Cardiac masses are rare, with a prevalence of 0.15% in echocardiographic series. The differential diagnosis for cardiac masses includes primary cardiac tumors, cardiac metastases, vegetations, thrombi, fluid-filled lesions, and artifacts. These entities have widely different implications for management and prognosis, highlighting the importance of accurately identifying the etiology of a cardiac mass. Echocardiography is a key tool for the identification and diagnosis of cardiac masses, relying on the appearance and location of the mass. Multimodality imaging permits the integration of echocardiography and other noninvasive imaging modalities to improve the characterization and differentiation of cardiac masses. This integrated approach allows tissue characterization without the use of a cardiac biopsy and its associated risks.

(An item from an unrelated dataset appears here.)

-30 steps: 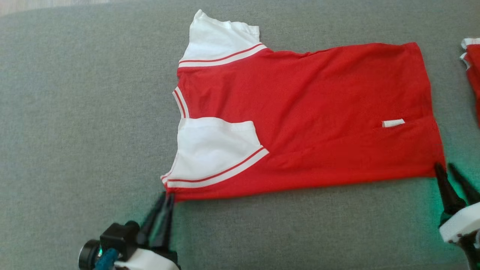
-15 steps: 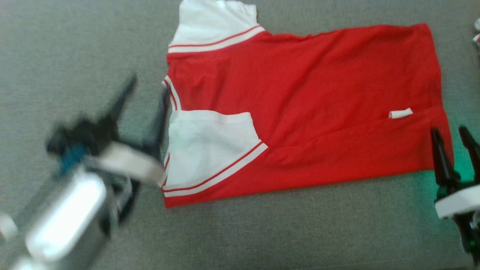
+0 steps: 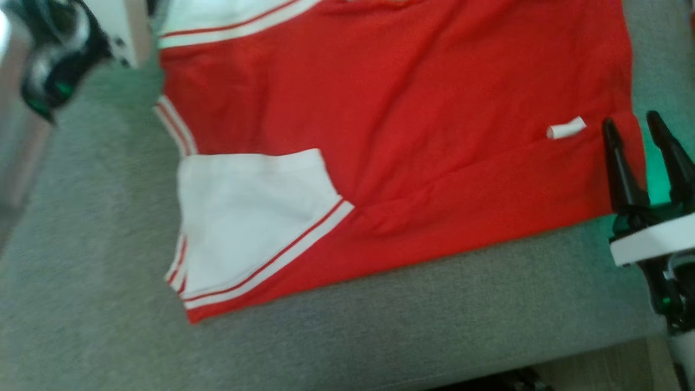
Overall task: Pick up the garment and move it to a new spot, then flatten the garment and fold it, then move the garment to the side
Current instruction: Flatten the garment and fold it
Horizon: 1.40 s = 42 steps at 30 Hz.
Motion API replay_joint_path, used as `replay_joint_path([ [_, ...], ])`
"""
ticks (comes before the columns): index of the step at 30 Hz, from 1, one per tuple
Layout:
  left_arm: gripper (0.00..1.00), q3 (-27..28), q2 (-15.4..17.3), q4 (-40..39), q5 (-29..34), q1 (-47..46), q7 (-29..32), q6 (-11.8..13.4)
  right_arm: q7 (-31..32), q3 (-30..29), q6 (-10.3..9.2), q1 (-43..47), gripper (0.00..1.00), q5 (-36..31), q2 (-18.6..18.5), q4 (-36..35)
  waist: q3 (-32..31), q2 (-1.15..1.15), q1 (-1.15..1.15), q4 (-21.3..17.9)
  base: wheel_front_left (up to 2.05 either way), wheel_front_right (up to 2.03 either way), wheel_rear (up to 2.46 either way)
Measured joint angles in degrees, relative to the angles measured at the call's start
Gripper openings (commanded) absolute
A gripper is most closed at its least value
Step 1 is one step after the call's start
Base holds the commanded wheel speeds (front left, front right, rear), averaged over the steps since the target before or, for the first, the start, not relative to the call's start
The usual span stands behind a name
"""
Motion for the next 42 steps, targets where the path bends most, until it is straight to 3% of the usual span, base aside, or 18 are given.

We report a case of multiple right ventricular (RV) cardiac masses characterized using an integrated imaging approach.

Case Presentation

An 85-year-old cachectic man, an ex-smoker, presented to the emergency department with a 3-month history of progressive exertional dyspnea. His medical history was notable for laryngeal cancer resected in 2010 and recent diagnosis of invasive urothelial carcinoma without prostatic invasion, status post resection with curative intent 3 months before presentation.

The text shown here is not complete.